**Data for the task**
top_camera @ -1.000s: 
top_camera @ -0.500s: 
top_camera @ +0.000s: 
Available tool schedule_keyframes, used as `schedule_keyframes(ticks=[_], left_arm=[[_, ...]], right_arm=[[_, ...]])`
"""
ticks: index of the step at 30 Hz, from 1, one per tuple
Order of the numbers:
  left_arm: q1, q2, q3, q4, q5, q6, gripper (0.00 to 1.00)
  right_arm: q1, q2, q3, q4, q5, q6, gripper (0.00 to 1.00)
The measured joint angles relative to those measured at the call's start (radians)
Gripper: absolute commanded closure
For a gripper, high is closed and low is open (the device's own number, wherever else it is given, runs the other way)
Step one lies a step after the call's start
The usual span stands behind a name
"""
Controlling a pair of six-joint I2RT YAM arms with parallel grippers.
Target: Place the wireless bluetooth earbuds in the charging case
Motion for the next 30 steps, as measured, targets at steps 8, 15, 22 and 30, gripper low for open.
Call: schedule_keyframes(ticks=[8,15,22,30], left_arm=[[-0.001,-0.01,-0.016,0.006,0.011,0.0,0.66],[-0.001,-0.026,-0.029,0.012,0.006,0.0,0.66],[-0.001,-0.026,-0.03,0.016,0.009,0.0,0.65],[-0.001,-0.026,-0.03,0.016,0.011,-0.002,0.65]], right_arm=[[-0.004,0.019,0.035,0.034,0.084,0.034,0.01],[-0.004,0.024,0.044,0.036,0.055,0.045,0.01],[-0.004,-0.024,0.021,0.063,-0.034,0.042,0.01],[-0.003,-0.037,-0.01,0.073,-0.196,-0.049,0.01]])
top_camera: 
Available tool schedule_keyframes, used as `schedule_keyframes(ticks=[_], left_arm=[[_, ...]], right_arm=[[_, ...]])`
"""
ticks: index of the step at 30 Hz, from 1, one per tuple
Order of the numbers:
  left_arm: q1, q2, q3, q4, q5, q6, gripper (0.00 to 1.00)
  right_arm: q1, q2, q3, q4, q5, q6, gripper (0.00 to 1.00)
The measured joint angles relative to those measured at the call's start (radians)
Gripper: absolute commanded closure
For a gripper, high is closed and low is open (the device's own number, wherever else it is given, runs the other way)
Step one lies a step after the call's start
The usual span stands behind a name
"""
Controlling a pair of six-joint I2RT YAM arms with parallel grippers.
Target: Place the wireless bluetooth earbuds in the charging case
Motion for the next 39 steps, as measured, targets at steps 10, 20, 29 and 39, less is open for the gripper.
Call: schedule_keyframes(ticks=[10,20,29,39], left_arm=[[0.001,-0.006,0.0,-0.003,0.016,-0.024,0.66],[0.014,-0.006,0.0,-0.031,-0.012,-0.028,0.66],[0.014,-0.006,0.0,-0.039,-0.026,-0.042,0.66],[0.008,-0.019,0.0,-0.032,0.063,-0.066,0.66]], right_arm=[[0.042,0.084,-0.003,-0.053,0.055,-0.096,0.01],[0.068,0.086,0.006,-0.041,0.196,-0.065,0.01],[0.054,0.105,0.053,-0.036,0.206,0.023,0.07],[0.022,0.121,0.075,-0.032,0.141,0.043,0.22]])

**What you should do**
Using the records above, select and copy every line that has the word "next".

**Result for this task**
Motion for the next 30 steps, as measured, targets at steps 8, 15, 22 and 30, gripper low for open.
Motion for the next 39 steps, as measured, targets at steps 10, 20, 29 and 39, less is open for the gripper.

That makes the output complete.